The event highlighted different events put on by the UI Office of Sustainability and other campus environmental-advocacy organizations during April, as well as updates on different ongoing sustainability programs on campus.

Nearly 15 events were held including a bike tune-up day, the tail-end of RecycleMania, and a student garden open-house on campus.

RecycleMania is an eight-week program that helps college campuses to promote sustainability and reducing the carbon footprint among students. This year, the UI ranked fifth in the Big Ten and had more than 1,000 participants.

“We did a lot better than last year, and we did a lot better than two years ago,” said UI Sustainability Coordinator Eric Holthaus said. “What we accomplished during RecycleMania, we’re certainly be proud of it. Even though we didn’t rise from second to first, we accomplished a lot.”

Office of Sustainability Director Liz Christiansen said she has gotten to watch the university grow its sustainability initiatives since she arrived in 2008.

“I could not have possibly imagined the progress that we’ve made and the different areas that we’re working in,” she said. “We’re making great progress in the areas of energy reduction. I think we’re building this culture of sustainability.”

Doug Litwiller, Facilities Management’s associate director of energy conservation, more commonly known as “Professor Therm,” talked about a few buildings on campus that will receive lighting renovations for better sustainability. Phillips Hall, MacLean Hall, the Biology Building, and others will all get LED lighting systems for higher efficiency.

The event also honored graduating UI seniors who completed the certificate program in sustainability. Christiansen said many students who graduate with the certificate have gone on to work in the field.

“It’s so gratifying to see students who have gotten the certificate of sustainability now working in sustainability and helping make change happen,” she said.

UI senior Sarah Nagengast, a co-president of the UI Environmental Coalition, said she wants to see more engagement from UI students in helping to reduce, reuse, and recycle, but she sees a knowledge gap.

“You have to realize what consequences your actions have,” she said. “Once you figure out what those are, and what bigger impact you have, it’s kind of hard to ignore it.”

She would like to see the university implement a core-course requirement in sustainability so that students know when they come to campus “what you’re expected to do as a Hawkeye” in terms of sustainability.
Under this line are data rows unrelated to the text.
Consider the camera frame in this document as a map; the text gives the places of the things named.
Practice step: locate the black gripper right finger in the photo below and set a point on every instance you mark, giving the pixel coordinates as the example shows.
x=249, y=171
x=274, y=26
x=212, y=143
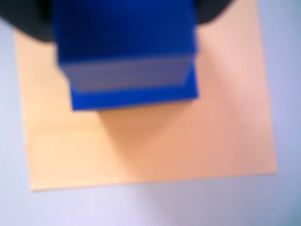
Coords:
x=209, y=9

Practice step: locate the small blue cube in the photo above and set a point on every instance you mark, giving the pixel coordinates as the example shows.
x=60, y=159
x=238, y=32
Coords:
x=124, y=30

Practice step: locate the orange paper square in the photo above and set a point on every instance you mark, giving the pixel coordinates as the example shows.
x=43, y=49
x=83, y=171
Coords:
x=164, y=153

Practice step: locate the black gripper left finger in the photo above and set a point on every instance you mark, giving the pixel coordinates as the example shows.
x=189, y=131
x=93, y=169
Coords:
x=28, y=16

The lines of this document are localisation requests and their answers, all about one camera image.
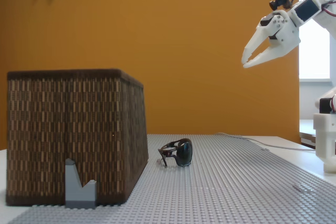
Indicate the grey studded baseplate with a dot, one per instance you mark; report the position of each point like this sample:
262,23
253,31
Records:
223,195

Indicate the white window sill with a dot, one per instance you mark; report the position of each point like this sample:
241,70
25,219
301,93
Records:
313,80

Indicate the grey brick bracket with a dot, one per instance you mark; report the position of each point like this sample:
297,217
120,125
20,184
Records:
74,192

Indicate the brown woven bin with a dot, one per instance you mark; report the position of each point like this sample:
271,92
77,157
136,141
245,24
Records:
78,129

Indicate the dark brown-framed sunglasses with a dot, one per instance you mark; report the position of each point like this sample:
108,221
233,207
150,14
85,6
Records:
185,153

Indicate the small clear flat brick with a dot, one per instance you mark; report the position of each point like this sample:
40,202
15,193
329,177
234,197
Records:
302,187

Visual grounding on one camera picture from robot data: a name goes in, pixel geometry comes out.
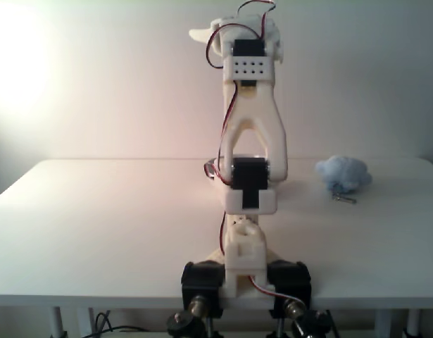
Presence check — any skyblue star plush doll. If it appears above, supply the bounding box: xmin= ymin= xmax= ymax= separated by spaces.
xmin=314 ymin=155 xmax=374 ymax=205

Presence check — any black table clamp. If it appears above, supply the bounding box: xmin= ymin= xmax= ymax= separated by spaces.
xmin=180 ymin=260 xmax=227 ymax=320
xmin=267 ymin=259 xmax=313 ymax=318

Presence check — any black tripod head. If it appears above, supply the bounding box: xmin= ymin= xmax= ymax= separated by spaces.
xmin=291 ymin=309 xmax=341 ymax=338
xmin=165 ymin=311 xmax=189 ymax=337

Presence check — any white table leg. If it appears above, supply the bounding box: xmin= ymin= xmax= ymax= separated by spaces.
xmin=373 ymin=309 xmax=394 ymax=338

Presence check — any gripper servo wire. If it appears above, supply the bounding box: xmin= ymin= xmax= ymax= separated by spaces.
xmin=236 ymin=1 xmax=277 ymax=40

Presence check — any red black arm wire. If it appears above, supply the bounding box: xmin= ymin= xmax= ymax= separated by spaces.
xmin=203 ymin=23 xmax=239 ymax=187

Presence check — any black floor cable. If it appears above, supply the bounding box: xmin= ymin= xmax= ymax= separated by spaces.
xmin=90 ymin=311 xmax=168 ymax=335

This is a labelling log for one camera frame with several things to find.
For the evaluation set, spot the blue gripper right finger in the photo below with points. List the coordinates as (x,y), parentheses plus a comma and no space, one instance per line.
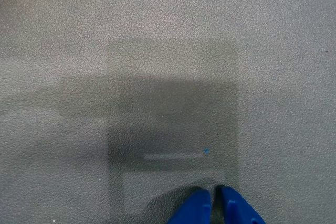
(236,211)

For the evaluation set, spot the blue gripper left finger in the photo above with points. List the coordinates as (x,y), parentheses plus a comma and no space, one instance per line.
(197,211)

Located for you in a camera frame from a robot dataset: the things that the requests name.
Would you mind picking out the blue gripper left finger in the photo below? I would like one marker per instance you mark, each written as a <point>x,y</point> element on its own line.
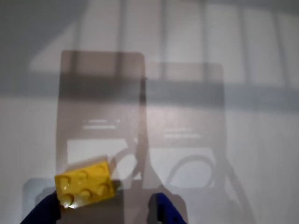
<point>46,212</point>

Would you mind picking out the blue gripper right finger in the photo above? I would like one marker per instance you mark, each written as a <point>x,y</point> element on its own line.
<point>163,210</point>

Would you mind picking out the yellow lego brick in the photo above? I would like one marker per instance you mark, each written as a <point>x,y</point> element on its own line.
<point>86,184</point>

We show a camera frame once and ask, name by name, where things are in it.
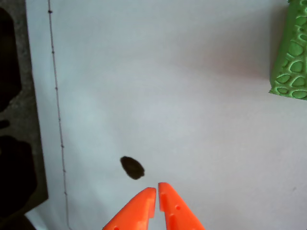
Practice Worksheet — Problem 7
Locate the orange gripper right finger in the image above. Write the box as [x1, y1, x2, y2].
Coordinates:
[157, 182, 206, 230]

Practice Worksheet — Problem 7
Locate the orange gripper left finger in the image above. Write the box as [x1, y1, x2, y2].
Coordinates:
[102, 187, 157, 230]

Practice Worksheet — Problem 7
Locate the green patterned block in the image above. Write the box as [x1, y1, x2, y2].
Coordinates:
[268, 0, 307, 101]

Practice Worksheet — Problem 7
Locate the black dot mark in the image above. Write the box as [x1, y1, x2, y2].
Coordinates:
[119, 156, 146, 181]

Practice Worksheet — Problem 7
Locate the white paper sheet with frame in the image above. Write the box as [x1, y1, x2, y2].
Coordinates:
[24, 0, 307, 230]

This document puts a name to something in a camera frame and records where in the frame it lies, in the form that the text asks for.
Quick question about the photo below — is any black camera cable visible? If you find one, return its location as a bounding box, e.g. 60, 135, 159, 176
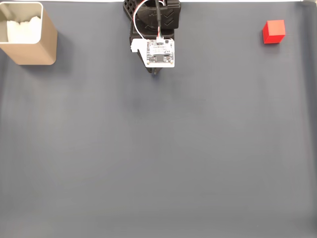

Iowa City recycling coordinator Jennifer Jordan said she is thrilled to see so much excitement on campus for protecting the Earth, but she wants to see it as a topic of conversation amongst everyone.

“… reframing the whole conversation, not so it’s an environmental issue, so it’s the issue that we’re all talking about,” she said. “We only have one world, and if we’re not taking care of it, then everything else doesn’t matter.”